Abstract
Purpose: Migrants have higher levels of psychiatric disorder and distress than the general population. Recent studies have demonstrated that migrants with cancer have more post-treatment symptoms than their mainstream counterparts, and are at greater risk of clinical depression and anxiety. Migrants with cancer may experience difficulties due to language barriers, ignorance of the health care system, differing beliefs and attitudes about illness, religious and spiritual differences, and social suffering. Little is known of their experiences since most studies exclude people who cannot complete questionnaires in the dominant language. This study aimed to document the unmet needs of first generation migrants with cancer living in Australia.
Methods: Focus groups and structured interviews were conducted with Greek (n=25), Chinese (n=53) and Arabic (n=18) cancer patients diagnosed in the last three years, and their carers, who were first generation migrants. They were recruited from hospitals or through local ethnic community and support organizations. Interviews were conducted in participants' own language, audio-taped, transcribed, translated, and analyzed for themes using NVIVO.

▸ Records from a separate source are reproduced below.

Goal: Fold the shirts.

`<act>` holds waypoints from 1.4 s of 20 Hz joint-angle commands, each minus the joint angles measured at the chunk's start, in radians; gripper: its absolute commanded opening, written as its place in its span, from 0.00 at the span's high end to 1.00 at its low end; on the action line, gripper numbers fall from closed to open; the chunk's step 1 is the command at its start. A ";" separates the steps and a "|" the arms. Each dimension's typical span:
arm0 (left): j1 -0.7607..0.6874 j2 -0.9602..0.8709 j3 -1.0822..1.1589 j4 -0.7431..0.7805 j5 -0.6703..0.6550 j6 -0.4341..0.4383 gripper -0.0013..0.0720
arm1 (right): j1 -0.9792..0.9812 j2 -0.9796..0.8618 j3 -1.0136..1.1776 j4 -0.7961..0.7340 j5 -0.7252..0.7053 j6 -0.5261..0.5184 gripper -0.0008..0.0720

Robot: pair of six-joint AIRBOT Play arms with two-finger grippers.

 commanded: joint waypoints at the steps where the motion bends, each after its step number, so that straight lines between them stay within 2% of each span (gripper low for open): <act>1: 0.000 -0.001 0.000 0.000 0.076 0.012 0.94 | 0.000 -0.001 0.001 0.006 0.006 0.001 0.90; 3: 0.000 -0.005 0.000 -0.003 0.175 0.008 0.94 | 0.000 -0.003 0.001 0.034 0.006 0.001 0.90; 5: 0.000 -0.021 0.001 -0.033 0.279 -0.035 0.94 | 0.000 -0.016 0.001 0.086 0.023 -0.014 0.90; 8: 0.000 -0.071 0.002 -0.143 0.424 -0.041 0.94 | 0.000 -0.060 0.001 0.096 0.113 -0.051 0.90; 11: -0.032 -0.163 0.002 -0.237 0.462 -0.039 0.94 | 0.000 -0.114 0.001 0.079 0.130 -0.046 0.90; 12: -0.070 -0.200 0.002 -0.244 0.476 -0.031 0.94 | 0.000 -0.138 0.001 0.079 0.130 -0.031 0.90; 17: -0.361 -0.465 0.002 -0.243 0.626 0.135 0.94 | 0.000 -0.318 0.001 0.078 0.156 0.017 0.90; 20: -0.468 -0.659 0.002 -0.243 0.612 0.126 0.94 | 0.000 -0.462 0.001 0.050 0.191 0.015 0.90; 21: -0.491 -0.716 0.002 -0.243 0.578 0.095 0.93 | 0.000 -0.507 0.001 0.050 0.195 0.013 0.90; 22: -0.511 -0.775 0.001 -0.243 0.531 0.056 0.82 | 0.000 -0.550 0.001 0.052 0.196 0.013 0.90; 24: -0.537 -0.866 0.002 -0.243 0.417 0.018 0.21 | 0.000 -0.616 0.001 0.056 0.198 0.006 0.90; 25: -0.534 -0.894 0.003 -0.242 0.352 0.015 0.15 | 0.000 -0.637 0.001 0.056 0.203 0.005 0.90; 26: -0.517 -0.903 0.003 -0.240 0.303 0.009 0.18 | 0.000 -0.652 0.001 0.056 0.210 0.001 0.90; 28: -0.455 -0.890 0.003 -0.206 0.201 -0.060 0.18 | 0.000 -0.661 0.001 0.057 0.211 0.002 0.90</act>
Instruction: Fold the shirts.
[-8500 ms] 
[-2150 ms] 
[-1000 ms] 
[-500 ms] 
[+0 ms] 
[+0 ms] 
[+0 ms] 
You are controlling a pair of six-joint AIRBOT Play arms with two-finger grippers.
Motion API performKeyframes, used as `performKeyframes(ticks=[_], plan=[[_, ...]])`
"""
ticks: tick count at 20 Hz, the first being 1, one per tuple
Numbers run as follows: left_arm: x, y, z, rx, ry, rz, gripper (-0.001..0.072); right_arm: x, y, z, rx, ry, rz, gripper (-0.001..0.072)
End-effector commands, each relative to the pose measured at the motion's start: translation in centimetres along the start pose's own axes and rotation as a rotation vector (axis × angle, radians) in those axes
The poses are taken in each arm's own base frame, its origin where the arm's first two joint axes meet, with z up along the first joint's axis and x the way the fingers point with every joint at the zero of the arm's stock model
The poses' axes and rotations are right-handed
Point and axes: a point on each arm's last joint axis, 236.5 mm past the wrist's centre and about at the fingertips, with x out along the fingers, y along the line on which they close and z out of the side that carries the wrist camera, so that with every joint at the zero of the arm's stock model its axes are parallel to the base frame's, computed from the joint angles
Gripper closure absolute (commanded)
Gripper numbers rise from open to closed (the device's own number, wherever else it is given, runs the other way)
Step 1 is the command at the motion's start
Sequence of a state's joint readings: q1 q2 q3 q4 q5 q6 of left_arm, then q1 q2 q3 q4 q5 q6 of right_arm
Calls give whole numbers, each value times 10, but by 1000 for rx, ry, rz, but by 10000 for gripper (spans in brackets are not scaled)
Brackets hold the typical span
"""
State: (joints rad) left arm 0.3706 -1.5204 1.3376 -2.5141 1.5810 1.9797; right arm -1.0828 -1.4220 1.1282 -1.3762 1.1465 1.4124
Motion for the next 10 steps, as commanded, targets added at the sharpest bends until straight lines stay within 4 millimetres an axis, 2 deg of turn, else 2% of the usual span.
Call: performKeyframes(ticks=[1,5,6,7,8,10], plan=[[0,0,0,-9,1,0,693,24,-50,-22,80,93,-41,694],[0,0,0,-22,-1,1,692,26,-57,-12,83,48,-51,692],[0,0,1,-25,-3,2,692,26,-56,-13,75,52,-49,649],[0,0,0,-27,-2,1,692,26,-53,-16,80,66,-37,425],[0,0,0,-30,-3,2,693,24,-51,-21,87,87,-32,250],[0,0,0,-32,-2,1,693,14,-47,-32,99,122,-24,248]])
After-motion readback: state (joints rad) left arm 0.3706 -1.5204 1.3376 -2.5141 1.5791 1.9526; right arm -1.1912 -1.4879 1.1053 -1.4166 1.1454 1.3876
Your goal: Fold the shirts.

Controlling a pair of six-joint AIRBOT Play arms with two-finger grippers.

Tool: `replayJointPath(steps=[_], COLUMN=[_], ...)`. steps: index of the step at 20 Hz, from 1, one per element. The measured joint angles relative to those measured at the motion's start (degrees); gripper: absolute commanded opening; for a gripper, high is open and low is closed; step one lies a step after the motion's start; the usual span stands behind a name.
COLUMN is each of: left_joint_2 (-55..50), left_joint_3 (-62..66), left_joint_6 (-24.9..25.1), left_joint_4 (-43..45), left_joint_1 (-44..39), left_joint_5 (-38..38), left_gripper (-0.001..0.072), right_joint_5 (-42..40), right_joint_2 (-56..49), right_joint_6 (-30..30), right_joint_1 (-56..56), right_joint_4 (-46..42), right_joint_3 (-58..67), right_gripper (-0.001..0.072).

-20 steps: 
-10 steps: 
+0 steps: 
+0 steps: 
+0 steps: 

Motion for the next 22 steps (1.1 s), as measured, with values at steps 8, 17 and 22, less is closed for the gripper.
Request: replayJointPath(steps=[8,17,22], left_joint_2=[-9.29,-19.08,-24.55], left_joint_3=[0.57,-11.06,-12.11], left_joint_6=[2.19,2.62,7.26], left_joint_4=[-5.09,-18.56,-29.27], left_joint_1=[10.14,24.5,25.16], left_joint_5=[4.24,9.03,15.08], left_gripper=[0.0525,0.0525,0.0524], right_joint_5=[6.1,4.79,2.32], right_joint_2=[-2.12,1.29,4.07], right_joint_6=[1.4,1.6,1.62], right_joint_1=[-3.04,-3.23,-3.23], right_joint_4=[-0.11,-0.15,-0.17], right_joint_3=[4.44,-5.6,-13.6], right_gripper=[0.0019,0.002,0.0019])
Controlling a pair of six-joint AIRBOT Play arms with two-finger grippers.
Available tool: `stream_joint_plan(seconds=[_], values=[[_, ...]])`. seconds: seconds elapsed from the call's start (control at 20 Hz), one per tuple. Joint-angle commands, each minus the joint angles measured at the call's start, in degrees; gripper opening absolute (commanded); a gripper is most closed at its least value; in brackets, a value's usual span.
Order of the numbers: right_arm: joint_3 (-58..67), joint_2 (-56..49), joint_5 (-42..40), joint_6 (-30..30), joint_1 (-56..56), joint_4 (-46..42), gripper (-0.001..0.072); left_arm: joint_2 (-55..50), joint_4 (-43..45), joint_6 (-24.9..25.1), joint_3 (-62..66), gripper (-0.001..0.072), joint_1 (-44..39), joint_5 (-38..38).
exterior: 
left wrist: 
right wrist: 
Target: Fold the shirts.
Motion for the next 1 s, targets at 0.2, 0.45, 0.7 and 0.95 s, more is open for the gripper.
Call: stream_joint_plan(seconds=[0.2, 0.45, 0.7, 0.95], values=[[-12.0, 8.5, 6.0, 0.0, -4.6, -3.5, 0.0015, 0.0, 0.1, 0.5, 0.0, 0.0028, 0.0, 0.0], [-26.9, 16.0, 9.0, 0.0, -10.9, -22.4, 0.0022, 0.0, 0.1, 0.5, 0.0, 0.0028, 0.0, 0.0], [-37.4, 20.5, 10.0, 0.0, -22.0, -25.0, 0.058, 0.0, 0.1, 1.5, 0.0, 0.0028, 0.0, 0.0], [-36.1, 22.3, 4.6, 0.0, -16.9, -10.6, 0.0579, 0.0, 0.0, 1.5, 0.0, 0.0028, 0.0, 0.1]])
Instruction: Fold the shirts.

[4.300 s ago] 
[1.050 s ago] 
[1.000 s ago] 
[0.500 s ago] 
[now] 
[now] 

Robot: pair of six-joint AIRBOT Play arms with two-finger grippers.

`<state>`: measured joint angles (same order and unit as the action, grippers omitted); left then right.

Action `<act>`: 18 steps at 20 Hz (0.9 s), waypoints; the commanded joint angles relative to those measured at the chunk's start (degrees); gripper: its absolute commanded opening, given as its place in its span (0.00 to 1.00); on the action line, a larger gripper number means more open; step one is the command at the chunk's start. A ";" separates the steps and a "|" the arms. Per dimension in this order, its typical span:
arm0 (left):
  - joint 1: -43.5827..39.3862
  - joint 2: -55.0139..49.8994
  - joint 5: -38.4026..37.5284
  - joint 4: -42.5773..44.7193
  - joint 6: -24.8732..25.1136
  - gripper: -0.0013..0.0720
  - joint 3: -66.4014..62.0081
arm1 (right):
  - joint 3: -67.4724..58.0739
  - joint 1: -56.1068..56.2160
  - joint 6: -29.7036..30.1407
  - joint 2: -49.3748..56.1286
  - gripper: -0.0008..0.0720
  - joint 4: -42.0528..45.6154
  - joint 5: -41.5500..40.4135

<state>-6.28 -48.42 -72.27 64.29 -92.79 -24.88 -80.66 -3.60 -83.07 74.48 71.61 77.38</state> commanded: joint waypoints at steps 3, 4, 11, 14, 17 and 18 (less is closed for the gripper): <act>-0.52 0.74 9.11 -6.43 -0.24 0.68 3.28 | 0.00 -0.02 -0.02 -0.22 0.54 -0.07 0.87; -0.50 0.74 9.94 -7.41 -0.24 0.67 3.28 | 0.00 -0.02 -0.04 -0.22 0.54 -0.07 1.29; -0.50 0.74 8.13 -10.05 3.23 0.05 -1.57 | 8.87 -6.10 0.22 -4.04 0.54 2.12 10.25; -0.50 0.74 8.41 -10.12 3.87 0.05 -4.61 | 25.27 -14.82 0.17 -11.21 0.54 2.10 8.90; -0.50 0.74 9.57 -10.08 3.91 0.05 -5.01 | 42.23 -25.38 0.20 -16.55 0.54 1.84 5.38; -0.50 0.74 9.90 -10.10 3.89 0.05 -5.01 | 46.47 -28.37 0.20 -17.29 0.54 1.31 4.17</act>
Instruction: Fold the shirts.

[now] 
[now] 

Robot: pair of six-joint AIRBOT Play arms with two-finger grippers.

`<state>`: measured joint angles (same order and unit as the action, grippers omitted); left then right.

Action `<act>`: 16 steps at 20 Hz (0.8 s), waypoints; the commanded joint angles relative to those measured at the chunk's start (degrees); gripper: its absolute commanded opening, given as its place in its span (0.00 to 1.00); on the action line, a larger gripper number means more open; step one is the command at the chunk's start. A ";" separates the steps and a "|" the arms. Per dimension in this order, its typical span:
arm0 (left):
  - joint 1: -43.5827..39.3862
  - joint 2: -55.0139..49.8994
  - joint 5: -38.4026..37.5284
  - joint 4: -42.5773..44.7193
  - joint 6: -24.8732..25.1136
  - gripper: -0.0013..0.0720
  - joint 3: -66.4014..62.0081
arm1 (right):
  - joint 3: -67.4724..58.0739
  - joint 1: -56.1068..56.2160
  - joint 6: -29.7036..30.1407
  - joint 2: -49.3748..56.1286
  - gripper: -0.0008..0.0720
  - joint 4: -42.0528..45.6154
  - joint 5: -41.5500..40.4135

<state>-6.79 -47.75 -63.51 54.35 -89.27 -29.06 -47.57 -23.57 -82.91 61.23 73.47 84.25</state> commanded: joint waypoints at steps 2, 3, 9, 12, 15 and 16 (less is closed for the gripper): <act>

Results: Participants identified issues within the following themes: a) language difficulties (written and verbal) which engendered loss of power and control and difficulty navigating the health system; b) interpreter problems, including inaccuracy, lack of consistency and emotional distance; c) a need for personalized, high quality written information to allow ownership over their health status; and d) cultural isolation, including feeling misunderstood, mistrustful and prejudiced against, lacking access to traditional medicines and receiving treatments and procedures against their cultural practice. Participants, especially those less acculturated, described feeling alone and misunderstood, failing to comprehend medical instructions, and being unable to communicate questions and concerns or participate in decision-making.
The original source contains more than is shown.